Award ceremony for year’s Kai Siegbahn laureate
This year’s Kai Siegbahn Prize will be awarded on 10 September to Dr Claudio Masciovecchio from Elettra Synchrotron Light Laboratory in Italy. He will also give a lecture on free electron laser research in connection with the award ceremony.
Uppsala University’s most recent Nobel laureate, Kai Siegbahn, started the scientific journal Nuclear Instruments and Methods in Physics Research and when he passed away in 2009 the journal instituted the Kai Siegbahn Prize. It is conferred every third year to ‘recognize and encourage prominent experimental work in synchrotron light research with substantial features of instrument development’.

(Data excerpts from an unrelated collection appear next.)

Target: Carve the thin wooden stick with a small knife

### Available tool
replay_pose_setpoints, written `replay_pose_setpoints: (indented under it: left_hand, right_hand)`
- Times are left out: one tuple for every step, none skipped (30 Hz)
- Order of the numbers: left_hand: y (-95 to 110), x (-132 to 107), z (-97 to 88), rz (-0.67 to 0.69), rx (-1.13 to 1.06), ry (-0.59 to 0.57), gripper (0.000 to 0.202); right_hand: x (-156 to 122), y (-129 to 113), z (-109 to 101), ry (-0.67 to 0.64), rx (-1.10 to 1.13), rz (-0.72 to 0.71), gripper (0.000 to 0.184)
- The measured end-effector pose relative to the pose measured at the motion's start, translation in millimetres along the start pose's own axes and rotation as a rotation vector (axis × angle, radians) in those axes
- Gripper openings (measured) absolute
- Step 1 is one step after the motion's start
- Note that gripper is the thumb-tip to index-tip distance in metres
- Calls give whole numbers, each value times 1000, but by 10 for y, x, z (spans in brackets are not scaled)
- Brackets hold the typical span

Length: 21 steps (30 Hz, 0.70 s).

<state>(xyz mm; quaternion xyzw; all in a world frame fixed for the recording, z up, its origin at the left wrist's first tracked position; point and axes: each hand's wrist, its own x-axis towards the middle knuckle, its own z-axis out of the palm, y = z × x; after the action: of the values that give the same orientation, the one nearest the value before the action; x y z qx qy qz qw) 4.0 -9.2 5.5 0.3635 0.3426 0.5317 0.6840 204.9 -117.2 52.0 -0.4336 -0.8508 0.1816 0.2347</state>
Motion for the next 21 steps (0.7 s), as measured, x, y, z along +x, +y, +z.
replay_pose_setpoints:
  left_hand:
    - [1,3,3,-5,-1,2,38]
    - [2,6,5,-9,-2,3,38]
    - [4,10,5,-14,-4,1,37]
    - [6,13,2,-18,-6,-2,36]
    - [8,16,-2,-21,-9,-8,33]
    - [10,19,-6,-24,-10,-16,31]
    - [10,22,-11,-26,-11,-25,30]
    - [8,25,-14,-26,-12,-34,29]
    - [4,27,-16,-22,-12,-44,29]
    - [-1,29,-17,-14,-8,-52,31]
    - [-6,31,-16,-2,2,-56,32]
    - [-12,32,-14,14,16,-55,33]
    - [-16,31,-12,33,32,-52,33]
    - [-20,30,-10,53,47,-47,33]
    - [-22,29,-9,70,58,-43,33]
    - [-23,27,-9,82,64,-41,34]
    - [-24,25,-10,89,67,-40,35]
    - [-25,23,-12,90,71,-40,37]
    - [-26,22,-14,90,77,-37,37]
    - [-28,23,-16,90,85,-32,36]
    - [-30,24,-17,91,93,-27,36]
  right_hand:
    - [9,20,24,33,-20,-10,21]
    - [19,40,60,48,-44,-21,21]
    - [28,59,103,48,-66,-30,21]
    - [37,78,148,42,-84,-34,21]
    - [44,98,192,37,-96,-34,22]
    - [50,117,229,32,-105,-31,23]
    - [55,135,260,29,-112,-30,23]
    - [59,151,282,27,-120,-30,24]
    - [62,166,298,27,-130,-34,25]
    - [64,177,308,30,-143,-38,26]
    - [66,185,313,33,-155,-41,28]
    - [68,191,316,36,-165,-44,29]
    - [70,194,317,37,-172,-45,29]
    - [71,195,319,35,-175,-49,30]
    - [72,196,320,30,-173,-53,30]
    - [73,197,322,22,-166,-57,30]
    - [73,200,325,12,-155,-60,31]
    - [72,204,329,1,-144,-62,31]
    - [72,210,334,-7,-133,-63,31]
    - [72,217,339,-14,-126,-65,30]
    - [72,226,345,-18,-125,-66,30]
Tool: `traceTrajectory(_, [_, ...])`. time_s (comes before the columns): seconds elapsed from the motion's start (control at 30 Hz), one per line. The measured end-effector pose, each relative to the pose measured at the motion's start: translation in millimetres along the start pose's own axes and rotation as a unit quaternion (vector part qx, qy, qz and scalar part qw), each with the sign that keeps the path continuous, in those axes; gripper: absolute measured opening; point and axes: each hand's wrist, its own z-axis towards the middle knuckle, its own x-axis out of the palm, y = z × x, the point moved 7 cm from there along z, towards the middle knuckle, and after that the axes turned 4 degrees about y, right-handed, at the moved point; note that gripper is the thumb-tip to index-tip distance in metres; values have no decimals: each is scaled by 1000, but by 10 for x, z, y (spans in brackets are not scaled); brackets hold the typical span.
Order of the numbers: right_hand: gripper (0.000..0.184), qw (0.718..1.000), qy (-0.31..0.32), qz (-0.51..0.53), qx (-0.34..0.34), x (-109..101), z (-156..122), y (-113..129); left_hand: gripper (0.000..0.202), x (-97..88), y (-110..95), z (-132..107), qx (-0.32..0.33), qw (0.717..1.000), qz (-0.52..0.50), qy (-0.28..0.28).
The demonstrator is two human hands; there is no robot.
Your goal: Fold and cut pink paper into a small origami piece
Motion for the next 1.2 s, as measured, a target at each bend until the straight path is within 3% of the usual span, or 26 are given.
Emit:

‘Scientific instrumentation was Kai Siegbahn’s main interest. He won his Nobel Prize for developing the modern electron spectrometer’, says Svante Svensson, professor of physics and organizer of the award ceremony.
Claudio Masciovecchio is a researcher in condensed matter physics at Elettra Synchrotron Light Laboratory, and his research primarily involves ultraviolet and x-ray techniques, as well as photoelectron spectroscopy. His instruments have led to important findings in materials research.
The ceremony, which will also include some brief lectures, will be introduced by Vice-Chancellor Eva Åkesson.
Time and place: 10 Sept, 2.00 pm, Kai Siegbahn Hall, Ångström Laboratory, Uppsala University.